Założył więc sklep zoologiczny i wędkarski. Do dziś prowadzi go jego żona. - Okazało się, że robi to o wiele lepiej ode mnie, z większym zaangażowaniem i lepszym skutkiem finansowym - przekonuje. On najpierw został wiceprezydentem Inowrocławia, a potem wiceprezesem Zakładu Gospodarki Komunalnej. Zaczął też współpracować z jedną z największych firm w Polsce zajmujących się turbinami wiatrowymi. - Miałem wiedzę samorządową i planistyczną, znałem procedury budowlane. I tak rozpoczęła się przygoda z Windbudem. Nie ukrywam, że finansowo jest to przygoda bardzo dobra - wyznaje.
Okres cwaniactwa się skończył
Dziś o wiele trudniej rozkręcić nowy biznes. - Zarabianie pieniędzy wtedy i dziś to są dwa inne światy. Wtedy był potężny świat nabywcy. Nie było towaru. Dzisiaj jest każdy towar. Trzeba więc mocno się nagłówkować, żeby znaleźć nabywcę. Okres cwaniactwa się skończył - wyznaj.
- Tak to pan nazywa? Czuje się pan cwaniakiem tamtego okresu? - dopytujemy.
- Może źle to nazwałem. Nie byłem cwaniakiem. Wiedziałem co zrobić, aby zarobić pieniądze i chciałem to zrobić. Można było wykorzystywać luki systemu, który nie chciał pracować. Pracownicy tych chłodni nie mieli motywacji. Nikt z nich nie zyskiwał, ani nie tracił na tym, że coś sprzeda lub kupi.
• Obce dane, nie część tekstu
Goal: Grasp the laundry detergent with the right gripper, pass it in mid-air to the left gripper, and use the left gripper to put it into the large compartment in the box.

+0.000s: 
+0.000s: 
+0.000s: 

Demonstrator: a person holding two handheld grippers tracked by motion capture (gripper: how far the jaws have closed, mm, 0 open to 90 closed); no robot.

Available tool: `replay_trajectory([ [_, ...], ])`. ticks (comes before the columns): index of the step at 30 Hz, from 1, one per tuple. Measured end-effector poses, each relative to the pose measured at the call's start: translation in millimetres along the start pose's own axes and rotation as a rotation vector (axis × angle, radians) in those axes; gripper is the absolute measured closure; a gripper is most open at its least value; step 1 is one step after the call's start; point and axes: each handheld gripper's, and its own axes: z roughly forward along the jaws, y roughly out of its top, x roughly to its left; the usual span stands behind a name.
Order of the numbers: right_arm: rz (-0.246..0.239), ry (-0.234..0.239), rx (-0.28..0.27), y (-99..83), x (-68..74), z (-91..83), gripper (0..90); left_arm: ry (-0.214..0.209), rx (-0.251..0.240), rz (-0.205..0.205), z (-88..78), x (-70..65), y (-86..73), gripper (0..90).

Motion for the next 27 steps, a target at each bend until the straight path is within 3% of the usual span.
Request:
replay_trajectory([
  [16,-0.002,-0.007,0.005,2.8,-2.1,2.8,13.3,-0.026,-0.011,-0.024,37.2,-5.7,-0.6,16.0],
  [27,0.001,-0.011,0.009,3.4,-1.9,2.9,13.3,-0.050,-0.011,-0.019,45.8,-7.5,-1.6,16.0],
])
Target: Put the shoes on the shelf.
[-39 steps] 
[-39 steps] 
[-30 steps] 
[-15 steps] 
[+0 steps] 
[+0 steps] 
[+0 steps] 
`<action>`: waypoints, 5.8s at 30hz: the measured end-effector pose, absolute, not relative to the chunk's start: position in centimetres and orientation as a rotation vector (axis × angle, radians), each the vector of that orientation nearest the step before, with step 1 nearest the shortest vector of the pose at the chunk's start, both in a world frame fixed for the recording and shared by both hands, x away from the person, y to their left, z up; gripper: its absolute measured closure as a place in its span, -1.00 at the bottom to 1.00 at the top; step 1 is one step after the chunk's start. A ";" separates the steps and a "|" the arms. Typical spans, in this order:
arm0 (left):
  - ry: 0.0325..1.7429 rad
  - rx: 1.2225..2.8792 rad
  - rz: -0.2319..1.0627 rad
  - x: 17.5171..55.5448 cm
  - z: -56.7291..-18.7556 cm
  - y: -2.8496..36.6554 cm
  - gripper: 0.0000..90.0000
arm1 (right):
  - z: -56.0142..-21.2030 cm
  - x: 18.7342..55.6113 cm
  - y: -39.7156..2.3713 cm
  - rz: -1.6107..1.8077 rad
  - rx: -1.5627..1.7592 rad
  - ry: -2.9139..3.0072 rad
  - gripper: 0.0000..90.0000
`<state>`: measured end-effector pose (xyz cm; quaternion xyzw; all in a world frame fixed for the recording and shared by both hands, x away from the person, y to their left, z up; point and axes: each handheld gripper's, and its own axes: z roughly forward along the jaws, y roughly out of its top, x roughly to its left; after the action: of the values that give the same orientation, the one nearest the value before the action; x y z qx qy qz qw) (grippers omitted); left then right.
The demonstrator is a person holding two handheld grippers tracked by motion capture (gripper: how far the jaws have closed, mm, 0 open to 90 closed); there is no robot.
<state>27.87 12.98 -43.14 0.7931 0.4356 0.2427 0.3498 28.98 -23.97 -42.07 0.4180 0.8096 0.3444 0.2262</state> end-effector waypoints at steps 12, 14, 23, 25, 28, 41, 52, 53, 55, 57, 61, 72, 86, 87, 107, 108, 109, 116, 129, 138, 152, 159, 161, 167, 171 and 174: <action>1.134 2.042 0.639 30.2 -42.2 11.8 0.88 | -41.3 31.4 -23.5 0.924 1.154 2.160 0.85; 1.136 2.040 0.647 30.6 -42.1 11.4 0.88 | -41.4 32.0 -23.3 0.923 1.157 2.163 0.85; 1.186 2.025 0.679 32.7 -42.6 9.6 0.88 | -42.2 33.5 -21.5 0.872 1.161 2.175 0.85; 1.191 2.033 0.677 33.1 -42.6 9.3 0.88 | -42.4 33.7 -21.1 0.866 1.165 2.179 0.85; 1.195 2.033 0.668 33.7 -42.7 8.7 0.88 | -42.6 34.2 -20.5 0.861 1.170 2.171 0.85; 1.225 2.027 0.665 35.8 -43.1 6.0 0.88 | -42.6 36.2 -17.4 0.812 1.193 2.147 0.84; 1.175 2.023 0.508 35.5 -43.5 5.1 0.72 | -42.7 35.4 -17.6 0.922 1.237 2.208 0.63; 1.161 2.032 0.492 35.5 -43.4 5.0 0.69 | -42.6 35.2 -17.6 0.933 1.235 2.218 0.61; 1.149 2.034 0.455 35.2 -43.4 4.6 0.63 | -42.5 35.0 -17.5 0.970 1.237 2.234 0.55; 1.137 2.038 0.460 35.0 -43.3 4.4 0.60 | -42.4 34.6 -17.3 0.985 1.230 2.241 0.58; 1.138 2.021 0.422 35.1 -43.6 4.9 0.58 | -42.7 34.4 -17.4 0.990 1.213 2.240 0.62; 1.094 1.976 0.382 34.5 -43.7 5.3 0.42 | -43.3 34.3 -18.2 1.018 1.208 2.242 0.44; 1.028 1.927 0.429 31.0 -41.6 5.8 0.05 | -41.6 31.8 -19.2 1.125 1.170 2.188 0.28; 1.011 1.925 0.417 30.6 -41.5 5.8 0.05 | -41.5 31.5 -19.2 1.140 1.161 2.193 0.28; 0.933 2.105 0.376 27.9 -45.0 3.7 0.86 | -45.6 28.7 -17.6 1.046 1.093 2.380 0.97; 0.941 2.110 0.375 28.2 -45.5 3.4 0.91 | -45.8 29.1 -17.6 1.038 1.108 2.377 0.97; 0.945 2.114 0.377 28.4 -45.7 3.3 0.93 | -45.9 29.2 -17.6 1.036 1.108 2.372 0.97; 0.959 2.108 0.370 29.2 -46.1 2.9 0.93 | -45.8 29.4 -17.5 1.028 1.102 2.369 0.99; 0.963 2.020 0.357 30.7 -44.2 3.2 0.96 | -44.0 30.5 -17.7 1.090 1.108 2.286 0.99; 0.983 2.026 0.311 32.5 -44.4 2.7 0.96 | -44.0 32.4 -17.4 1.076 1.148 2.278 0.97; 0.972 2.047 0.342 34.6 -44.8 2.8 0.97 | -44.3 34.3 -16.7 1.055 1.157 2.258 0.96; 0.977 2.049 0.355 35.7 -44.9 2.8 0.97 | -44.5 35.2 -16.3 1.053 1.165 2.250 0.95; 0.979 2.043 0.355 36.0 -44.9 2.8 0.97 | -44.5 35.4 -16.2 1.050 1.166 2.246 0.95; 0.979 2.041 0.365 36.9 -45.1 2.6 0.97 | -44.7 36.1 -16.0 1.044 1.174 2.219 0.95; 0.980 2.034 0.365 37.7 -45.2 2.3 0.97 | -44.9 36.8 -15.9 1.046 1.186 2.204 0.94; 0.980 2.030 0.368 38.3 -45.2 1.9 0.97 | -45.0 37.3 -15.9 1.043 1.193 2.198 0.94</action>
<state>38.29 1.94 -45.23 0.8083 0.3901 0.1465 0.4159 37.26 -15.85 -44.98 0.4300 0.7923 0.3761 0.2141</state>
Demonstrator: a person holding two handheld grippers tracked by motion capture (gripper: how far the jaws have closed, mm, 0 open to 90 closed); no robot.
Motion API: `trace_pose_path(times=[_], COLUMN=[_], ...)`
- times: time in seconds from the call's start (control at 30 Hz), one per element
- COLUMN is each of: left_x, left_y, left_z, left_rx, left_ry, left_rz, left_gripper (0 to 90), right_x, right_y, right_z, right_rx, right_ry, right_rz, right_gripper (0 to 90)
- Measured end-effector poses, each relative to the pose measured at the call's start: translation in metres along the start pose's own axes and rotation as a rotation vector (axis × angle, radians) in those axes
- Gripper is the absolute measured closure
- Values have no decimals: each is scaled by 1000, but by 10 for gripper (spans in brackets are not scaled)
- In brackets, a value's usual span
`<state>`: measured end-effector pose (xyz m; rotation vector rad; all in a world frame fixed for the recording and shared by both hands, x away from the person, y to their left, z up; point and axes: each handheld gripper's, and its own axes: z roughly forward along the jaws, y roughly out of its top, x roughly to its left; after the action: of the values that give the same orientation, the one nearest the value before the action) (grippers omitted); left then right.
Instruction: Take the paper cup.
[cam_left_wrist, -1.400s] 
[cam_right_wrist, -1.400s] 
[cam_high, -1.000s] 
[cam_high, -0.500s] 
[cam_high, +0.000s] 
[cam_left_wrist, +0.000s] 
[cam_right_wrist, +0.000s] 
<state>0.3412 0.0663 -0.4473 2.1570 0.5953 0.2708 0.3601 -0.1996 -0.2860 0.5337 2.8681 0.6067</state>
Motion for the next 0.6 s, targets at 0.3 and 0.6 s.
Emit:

Mieli towar na stanie. To wszystko. Ja miałem motywację i chciałem zarobić. Tu była różnica - tłumaczy.
Zbieram na przyszłość wnuka
Cieszy się, że może dziś spełniać marzenia swojego dzieciństwa. Podróżuje po świecie. Zawsze chciał sobie kupić jacht - kupił żaglówkę. Chciał latać samolotem. Wylatał już jako pilot ponad 56 godzin - samodzielnie, bez instruktora.
- Z zewnątrz to ładnie wygląda. Jeżdżę fajnym samochodem. Mieszkam w ładnym domu, mam domek w lesie w Chomiąży. Nikt nie widzi, z jakim zaangażowaniem z mojej i żony strony to wszystko się wiąże. Wychodzą z domu wczesnym rankiem, a wracam często po godzinie 22 - wyznaje.
Nie ukrywa, że rodzina jest dla niego najważniejsza. - Dla niej jestem w stanie dziś zrobić wszystko - podkreśla. Niedawno został dziadkiem. Oszalał na punkcie Olafa. Już kupił mu rower, choć chłopiec ma zaledwie kilka tygodni. Na biurku postawił sobie skarbonkę. Codziennie wrzuca kilka drobnych monet z myślą o Olafie. - Zbieram na przyszłość wnuka - śmieje się.